El arquitecto Gustavo Arango es una figura importante en el desarrollo de Buenaventura. Fue el encargado de crear Los Portales y hoy está detrás de dos de los últimos proyectos lanzados: Velamar Village y Fairways. Pero más allá de la perspectiva profesional, el arquitecto tiene una visión clara sobre nuestra comunidad.

“Al principio Buenaventura eran un montón de lotes en donde distintas personas tenían sus casas privadas”, así recuerda el arquitecto los primeros años del proyecto. Quien mejor que él para rescatar un poco de nuestra historia y su presente.

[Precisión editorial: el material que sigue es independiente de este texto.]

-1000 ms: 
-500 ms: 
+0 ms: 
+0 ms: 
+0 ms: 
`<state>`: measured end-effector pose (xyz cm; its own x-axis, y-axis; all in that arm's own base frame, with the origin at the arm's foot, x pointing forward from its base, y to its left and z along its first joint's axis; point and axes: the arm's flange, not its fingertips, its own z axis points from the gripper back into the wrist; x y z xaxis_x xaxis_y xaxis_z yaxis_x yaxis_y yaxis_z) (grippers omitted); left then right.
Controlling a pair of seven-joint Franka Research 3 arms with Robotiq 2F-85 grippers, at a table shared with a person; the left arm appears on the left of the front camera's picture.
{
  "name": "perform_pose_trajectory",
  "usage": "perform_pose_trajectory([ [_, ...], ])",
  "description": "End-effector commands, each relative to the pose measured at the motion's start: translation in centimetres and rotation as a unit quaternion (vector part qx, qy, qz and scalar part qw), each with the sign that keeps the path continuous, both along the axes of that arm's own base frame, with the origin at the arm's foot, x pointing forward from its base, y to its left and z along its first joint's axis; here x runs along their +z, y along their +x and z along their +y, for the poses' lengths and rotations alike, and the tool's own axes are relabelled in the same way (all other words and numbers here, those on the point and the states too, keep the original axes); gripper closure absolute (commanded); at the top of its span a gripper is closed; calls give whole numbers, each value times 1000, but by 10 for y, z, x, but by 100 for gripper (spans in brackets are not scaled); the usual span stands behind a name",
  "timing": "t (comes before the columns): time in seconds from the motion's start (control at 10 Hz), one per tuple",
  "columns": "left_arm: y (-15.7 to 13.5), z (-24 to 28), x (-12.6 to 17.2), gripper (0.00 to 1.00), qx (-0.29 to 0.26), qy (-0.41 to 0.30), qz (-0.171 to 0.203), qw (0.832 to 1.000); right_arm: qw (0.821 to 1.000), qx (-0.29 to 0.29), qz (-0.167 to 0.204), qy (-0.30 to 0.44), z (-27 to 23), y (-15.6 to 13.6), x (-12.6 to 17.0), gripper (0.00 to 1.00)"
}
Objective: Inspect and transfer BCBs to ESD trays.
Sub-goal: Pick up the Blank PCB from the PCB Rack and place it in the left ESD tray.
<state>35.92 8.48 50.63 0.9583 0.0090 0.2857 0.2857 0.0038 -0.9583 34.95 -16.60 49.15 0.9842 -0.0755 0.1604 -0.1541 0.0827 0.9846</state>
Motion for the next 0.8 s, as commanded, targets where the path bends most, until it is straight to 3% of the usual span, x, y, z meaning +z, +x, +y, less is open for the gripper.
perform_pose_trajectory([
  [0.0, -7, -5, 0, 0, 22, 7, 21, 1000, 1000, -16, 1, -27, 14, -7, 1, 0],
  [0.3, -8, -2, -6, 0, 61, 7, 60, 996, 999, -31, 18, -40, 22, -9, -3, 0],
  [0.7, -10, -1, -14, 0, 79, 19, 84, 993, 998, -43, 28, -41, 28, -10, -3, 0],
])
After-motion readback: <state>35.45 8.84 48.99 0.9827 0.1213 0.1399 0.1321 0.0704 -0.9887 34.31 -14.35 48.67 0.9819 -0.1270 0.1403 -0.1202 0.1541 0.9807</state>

Gustavo Arango diseñó el primer proyecto que se edificó: Los Portales. Y desde ahí ha venido desarrollando diversos conjuntos como Hacienda del Lago, Riviera del Mar, Bristol Residences, Paseo de las Casas, Paseo del Mar y hoy está tras Velamar Village y Fairways.

“En total hemos desarrollado doscientas setenta y ocho viviendas, entre las que están diversas mansiones hechas a la medida y los proyectos que mencioné”, señaló el arquitecto.

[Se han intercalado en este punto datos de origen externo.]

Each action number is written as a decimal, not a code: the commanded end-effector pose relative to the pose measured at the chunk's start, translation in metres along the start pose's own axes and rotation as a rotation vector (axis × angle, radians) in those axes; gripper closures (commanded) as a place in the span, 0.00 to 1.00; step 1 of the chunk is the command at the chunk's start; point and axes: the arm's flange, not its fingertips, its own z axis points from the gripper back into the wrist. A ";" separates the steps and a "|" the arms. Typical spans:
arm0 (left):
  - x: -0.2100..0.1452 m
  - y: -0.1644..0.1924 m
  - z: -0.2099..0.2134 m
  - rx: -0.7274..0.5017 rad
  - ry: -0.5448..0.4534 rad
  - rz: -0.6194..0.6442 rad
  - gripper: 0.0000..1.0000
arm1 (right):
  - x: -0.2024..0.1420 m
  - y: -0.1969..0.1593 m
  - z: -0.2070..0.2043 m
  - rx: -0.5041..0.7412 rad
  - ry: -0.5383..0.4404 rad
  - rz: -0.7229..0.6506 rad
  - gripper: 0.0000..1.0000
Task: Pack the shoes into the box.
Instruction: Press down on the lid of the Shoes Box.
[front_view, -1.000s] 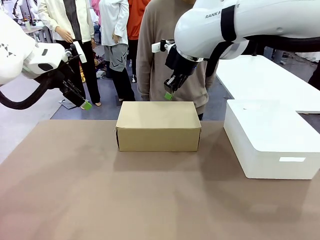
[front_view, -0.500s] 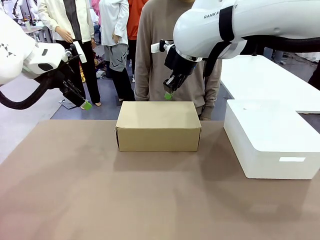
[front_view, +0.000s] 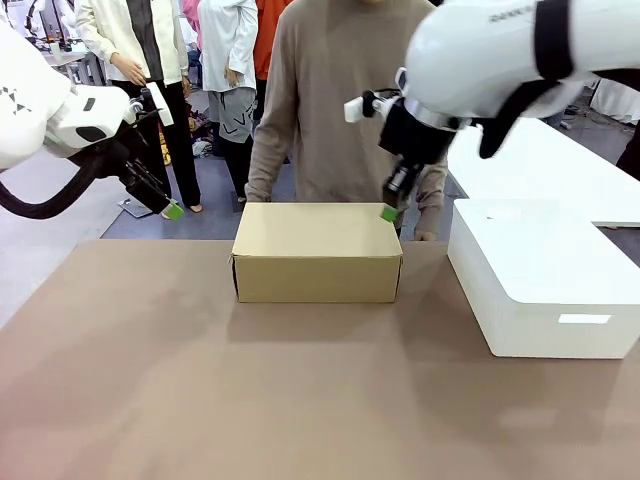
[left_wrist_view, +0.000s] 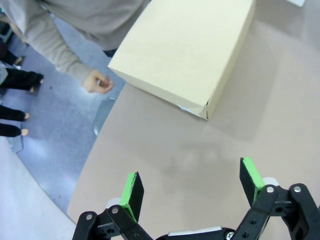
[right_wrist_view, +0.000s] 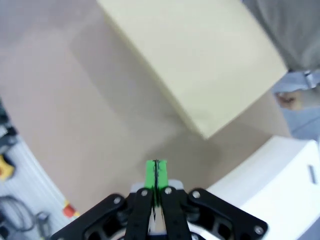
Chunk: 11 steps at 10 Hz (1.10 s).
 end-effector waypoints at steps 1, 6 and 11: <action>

Y su experiencia está plasmada en los diseños arquitectónicos de sus dos nuevos proyectos. “Velamar Village está inspirado full en el tema náutico, en esta necesidad de vivir cerca del mar, aprovechando su cercanía al mar de un lado y a la Marina en el otro. Es un proyecto muy urbano en donde se conecta directamente con toda la vida que se está desarrollando en la Marina”, afirmó Arango.

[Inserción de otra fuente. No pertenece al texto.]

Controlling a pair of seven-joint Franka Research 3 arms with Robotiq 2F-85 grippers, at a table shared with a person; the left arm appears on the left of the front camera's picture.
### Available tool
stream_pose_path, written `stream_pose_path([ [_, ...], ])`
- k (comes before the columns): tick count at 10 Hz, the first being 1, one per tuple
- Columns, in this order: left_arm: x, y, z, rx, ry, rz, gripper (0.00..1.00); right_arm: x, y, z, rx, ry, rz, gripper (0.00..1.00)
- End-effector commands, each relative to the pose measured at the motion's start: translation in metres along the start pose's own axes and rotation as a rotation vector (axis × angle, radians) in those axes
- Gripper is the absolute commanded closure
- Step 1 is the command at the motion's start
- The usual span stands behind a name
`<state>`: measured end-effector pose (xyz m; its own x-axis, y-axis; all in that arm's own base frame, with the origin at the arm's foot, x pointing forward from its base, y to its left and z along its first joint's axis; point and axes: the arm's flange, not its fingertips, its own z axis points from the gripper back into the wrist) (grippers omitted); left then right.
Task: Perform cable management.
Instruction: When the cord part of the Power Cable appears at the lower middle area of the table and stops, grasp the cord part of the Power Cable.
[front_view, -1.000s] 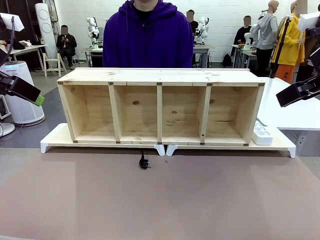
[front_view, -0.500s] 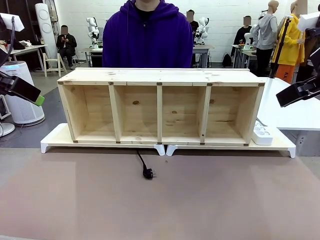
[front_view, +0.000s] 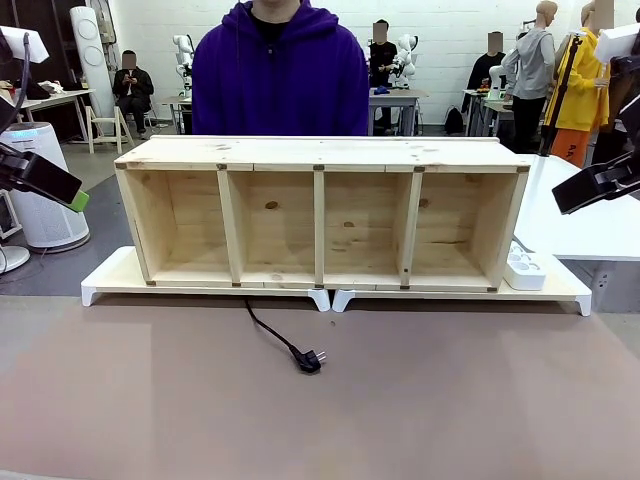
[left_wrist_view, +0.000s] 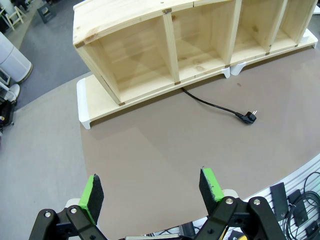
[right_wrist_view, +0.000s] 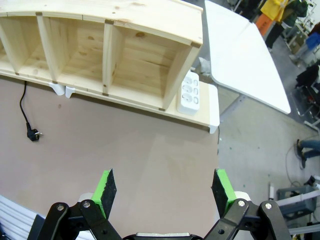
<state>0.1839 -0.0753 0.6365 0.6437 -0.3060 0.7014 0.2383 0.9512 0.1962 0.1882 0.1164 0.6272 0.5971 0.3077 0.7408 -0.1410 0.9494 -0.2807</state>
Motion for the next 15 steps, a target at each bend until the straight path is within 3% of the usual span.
stream_pose_path([
  [1, 0.001, -0.001, 0.001, 0.005, -0.011, -0.003, 0.00, 0.001, 0.000, -0.001, -0.002, -0.003, 0.006, 0.00],
  [11, 0.001, -0.001, 0.001, 0.005, -0.011, -0.003, 0.00, 0.000, 0.000, 0.000, 0.000, 0.000, 0.000, 0.00],
  [15, 0.001, -0.001, 0.001, 0.005, -0.011, -0.003, 0.00, 0.038, 0.072, -0.051, 0.172, 0.098, 0.208, 0.00],
])
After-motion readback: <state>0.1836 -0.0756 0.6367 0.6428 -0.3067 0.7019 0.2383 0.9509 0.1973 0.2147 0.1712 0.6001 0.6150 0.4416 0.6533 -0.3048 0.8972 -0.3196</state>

Al hablar de Fairways el profesional destaca una serie de características bastante únicas. “Desde la misma geometría del proyecto, en el hecho que las viviendas estén radiadas, hace que las vistas sean muy amplias. Luego todo es muy verde y de un lado tienes el campo de golf y del otro un lago. Y por último está el tema del diseño de la casa. Muy eficiente con los espacios. Son muy amplias”

Pero además de arquitecto, Gustavo Arango es residente. Uno de los primeros. Y su visión sobre lo que hoy es Buenaventura, a dos décadas de su fundación. “Lo más importante que ha tenido en los últimos 20 años es la transformación en una comunidad”, enfatizó.

“Hoy es una comunidad con su propio ecosistema, con sus servicios de restaurantes, de mil cosas y la pandemia inclusive afloró eso mucho más, se crearon facilidades para quienes se mudaron a vivir a Buenaventura, como mi familia y yo. Nos mudamos a Buenaventura durante 10 meses y no nos hizo falta nada”.

Antes de terminar la conversación, Gustavo Arango alaba el calor humano de los residentes. “Se formó una comunidad muy estrecha que se comparte información, datos y en donde había todo tipo de servicios, desde personas que podían cortar el pelo hasta quiroprácticos. Personas que bañaban perros, datos de donde comprar fruta. Y creo que esta comunidad no se acabará con la pandemia. Por el contrario, va a perdurar y se va a fortalecer aún más con el tiempo”.